The Avengers Terrible, Horrible, No Good, Bad day- Avengers Disassembled

With Wandavision coming out soon, I figured it was time I gave a fresh look at some of Wanda and Vision’s major stories from when I was really big into comics: The 2000\’s. Turns out there hasn’t been too many of them. This is due to Wanda’s shelving and Vision’s weird journey through the various side books but never in a major role. That said it does bear to look at their comics and today on Extremely Uncanny we are going to look at the story arc that set up a near decade of Marvel stories along with Scarlet Witch and The Vision’s fall from relevance: Avengers Disassembled

Last time I wrote at any length on Avengers Disassembled was in a joke article years ago called In Defense of Avengers Disassembled. That was mostly tongue-in-cheek, but I did actually like the comic at the time. I started really reading comics in 2007 and I started picking up trades on a regular basis. Mostly to fill out gaps in my understanding of continuity. I picked up Avengers Disassembled in what was going to be a start of collecting Bendis\’ Avengers run. I ultimately did not do that for one reason or another. Either way, I liked the comic at the time and jokingly defended its merits. You can read that article here- be aware this was written almost 12 years ago.

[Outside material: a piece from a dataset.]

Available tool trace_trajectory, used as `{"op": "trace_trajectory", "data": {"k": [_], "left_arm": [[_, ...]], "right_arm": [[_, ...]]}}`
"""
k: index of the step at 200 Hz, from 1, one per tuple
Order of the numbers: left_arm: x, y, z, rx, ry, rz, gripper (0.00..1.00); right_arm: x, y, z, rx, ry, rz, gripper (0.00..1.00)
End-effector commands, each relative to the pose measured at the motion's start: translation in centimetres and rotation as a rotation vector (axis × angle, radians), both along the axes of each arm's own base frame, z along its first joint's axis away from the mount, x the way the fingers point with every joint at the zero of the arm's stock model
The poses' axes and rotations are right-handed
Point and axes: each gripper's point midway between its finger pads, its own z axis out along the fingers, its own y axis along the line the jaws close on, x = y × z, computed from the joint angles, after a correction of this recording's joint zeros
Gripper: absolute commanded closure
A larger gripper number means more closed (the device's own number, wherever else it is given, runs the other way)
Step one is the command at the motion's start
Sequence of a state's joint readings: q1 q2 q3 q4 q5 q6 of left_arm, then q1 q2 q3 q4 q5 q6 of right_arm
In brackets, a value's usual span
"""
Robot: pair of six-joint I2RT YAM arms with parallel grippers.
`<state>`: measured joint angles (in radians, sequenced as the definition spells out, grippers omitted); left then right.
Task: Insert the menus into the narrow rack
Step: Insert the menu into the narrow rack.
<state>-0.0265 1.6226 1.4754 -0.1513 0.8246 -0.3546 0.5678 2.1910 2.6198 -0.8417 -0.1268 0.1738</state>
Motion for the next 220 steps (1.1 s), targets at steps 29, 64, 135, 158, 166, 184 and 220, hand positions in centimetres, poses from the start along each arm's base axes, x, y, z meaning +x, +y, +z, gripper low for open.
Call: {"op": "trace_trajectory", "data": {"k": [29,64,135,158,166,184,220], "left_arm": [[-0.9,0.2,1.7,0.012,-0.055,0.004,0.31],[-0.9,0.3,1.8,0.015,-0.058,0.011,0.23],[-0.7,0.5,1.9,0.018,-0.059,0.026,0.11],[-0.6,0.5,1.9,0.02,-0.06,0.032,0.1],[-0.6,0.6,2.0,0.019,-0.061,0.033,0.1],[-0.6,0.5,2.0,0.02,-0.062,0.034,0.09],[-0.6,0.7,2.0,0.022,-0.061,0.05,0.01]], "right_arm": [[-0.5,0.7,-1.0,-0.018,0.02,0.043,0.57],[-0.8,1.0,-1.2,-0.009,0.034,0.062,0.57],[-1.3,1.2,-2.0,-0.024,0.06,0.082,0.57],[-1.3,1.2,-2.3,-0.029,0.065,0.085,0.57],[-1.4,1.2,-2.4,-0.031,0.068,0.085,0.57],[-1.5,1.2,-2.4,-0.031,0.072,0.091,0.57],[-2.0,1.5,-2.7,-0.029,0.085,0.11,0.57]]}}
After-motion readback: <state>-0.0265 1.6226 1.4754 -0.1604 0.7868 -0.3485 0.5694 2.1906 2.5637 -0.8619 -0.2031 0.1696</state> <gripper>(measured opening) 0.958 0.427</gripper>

Either way as I revisit this comic arc, I am left wondering is it still good or have my tastes refined overtime? Let\’s see.


Technically, this is the Avengers tie-in to the Avengers Disassembled banner event of 2004. That’s being pedantic because everyone knows that Avengers Disassembled refers to Avengers #500-503 and Avengers Finale. We are not going to talk about Thor’s final Ragnarok or that time Peter Parker turned into a spider and gave birth to himself. At least not today, but instead we are going to talk about the fall of the Avengers and their terrible, horrible no good, bad day.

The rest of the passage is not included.